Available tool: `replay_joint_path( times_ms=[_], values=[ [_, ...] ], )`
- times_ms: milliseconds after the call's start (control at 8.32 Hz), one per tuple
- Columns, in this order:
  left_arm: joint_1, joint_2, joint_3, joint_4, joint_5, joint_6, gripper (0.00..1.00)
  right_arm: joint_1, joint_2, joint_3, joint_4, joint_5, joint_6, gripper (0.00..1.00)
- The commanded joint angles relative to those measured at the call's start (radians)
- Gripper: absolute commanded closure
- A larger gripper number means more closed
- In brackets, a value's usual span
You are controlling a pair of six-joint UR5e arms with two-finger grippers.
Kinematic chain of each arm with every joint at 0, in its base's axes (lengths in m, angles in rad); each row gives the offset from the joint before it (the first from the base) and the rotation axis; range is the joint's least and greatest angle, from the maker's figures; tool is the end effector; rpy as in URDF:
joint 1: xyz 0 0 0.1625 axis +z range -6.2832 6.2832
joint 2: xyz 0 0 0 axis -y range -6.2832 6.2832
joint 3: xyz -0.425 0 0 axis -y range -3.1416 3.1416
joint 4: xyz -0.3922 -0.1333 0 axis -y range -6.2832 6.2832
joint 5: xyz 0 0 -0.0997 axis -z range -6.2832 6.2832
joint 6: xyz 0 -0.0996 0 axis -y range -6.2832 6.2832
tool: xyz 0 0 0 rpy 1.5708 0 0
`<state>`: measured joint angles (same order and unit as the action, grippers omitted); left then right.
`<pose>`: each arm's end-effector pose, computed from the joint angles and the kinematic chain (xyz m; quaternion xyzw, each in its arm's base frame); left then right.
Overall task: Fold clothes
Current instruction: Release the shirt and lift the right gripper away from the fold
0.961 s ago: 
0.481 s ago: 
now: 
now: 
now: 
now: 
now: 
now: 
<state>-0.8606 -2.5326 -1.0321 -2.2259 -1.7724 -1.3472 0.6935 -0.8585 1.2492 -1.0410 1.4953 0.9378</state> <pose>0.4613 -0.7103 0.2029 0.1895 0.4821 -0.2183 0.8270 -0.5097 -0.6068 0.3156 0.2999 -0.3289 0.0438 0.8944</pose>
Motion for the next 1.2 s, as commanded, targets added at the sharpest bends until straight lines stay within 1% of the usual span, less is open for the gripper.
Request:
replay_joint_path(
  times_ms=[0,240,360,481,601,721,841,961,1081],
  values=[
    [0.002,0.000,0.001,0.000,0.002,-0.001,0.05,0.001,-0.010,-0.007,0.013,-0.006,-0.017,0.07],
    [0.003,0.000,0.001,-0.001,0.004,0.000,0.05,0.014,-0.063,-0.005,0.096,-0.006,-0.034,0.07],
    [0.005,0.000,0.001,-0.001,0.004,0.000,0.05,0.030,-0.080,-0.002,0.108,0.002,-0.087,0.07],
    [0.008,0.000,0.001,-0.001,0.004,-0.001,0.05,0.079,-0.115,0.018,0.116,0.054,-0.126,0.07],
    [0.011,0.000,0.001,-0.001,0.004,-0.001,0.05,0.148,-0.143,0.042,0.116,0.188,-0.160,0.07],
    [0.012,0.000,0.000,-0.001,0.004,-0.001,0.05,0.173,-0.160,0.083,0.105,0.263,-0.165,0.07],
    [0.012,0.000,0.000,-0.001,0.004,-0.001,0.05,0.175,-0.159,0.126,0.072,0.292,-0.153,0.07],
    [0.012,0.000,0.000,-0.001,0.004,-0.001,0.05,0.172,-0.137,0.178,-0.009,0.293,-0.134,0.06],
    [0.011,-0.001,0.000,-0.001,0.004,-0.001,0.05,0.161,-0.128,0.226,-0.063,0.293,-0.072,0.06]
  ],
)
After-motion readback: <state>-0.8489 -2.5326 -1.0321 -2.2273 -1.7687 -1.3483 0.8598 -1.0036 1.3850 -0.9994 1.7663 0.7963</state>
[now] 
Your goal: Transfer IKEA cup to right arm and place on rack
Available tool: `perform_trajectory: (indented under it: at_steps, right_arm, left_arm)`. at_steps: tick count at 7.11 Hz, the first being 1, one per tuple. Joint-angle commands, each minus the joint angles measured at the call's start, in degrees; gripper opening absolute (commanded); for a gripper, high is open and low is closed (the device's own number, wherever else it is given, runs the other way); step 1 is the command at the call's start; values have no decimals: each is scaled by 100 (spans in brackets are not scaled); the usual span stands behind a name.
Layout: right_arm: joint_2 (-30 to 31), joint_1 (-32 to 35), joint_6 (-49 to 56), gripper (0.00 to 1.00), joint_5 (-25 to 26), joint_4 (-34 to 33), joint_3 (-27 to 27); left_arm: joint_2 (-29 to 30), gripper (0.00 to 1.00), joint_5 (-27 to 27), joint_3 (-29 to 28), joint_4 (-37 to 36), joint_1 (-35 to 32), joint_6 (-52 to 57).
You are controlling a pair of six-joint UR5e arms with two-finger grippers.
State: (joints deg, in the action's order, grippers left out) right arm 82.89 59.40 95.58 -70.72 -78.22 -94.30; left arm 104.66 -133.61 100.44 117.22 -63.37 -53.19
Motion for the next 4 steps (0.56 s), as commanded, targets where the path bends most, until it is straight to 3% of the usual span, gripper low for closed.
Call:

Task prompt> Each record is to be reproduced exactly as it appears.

Result for this task>
Available tool: `replay_joint_path( times_ms=[_], values=[ [_, ...] ], )`
- times_ms: milliseconds after the call's start (control at 8.32 Hz), one per tuple
- Columns, in this order:
  left_arm: joint_1, joint_2, joint_3, joint_4, joint_5, joint_6, gripper (0.00..1.00)
  right_arm: joint_1, joint_2, joint_3, joint_4, joint_5, joint_6, gripper (0.00..1.00)
- The commanded joint angles relative to those measured at the call's start (radians)
- Gripper: absolute commanded closure
- A larger gripper number means more closed
- In brackets, a value's usual span
You are controlling a pair of six-joint UR5e arms with two-finger grippers.
Kinematic chain of each arm with every joint at 0, in its base's axes (lengths in m, angles in rad); each row gives the offset from the joint before it (the first from the base) and the rotation axis; range is the joint's least and greatest angle, from the maker's figures; tool is the end effector; rpy as in URDF:
joint 1: xyz 0 0 0.1625 axis +z range -6.2832 6.2832
joint 2: xyz 0 0 0 axis -y range -6.2832 6.2832
joint 3: xyz -0.425 0 0 axis -y range -3.1416 3.1416
joint 4: xyz -0.3922 -0.1333 0 axis -y range -6.2832 6.2832
joint 5: xyz 0 0 -0.0997 axis -z range -6.2832 6.2832
joint 6: xyz 0 -0.0996 0 axis -y range -6.2832 6.2832
tool: xyz 0 0 0 rpy 1.5708 0 0
`<state>`: measured joint angles (same order and unit as the action, grippers omitted); left then right.
`<pose>`: each arm's end-effector pose, computed from the joint angles and the kinematic chain (xyz m; quaternion xyzw, each in its arm's base frame); left then right.
Overall task: Fold clothes
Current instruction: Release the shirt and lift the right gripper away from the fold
0.961 s ago: 
0.481 s ago: 
now: 
now: 
now: 
now: 
now: 
now: 
<state>-0.8606 -2.5326 -1.0321 -2.2259 -1.7724 -1.3472 0.6935 -0.8585 1.2492 -1.0410 1.4953 0.9378</state> <pose>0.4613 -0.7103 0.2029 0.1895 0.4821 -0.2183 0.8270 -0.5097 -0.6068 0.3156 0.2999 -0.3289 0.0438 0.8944</pose>
Motion for the next 1.2 s, as commanded, targets added at the sharpest bends until straight lines stay within 1% of the usual span, less is open for the gripper.
Request:
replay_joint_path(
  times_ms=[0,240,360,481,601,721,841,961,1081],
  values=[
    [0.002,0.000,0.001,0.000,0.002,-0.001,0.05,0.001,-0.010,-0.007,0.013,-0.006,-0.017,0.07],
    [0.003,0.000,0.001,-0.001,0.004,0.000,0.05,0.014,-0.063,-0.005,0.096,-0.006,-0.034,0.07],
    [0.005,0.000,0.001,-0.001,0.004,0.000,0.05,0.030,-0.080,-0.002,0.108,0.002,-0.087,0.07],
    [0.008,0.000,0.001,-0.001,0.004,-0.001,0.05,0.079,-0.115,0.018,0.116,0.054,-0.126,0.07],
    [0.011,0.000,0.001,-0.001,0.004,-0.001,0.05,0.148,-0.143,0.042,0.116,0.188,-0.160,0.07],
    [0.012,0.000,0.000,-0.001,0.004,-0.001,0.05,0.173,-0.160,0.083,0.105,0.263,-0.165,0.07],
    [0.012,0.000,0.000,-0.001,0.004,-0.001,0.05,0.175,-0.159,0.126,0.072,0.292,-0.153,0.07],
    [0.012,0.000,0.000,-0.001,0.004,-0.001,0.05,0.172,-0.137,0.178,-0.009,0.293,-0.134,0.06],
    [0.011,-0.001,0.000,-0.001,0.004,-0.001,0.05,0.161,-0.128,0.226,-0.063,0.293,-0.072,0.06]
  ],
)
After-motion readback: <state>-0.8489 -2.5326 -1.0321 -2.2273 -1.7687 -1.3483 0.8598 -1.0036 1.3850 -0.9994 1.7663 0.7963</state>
[now] 
Your goal: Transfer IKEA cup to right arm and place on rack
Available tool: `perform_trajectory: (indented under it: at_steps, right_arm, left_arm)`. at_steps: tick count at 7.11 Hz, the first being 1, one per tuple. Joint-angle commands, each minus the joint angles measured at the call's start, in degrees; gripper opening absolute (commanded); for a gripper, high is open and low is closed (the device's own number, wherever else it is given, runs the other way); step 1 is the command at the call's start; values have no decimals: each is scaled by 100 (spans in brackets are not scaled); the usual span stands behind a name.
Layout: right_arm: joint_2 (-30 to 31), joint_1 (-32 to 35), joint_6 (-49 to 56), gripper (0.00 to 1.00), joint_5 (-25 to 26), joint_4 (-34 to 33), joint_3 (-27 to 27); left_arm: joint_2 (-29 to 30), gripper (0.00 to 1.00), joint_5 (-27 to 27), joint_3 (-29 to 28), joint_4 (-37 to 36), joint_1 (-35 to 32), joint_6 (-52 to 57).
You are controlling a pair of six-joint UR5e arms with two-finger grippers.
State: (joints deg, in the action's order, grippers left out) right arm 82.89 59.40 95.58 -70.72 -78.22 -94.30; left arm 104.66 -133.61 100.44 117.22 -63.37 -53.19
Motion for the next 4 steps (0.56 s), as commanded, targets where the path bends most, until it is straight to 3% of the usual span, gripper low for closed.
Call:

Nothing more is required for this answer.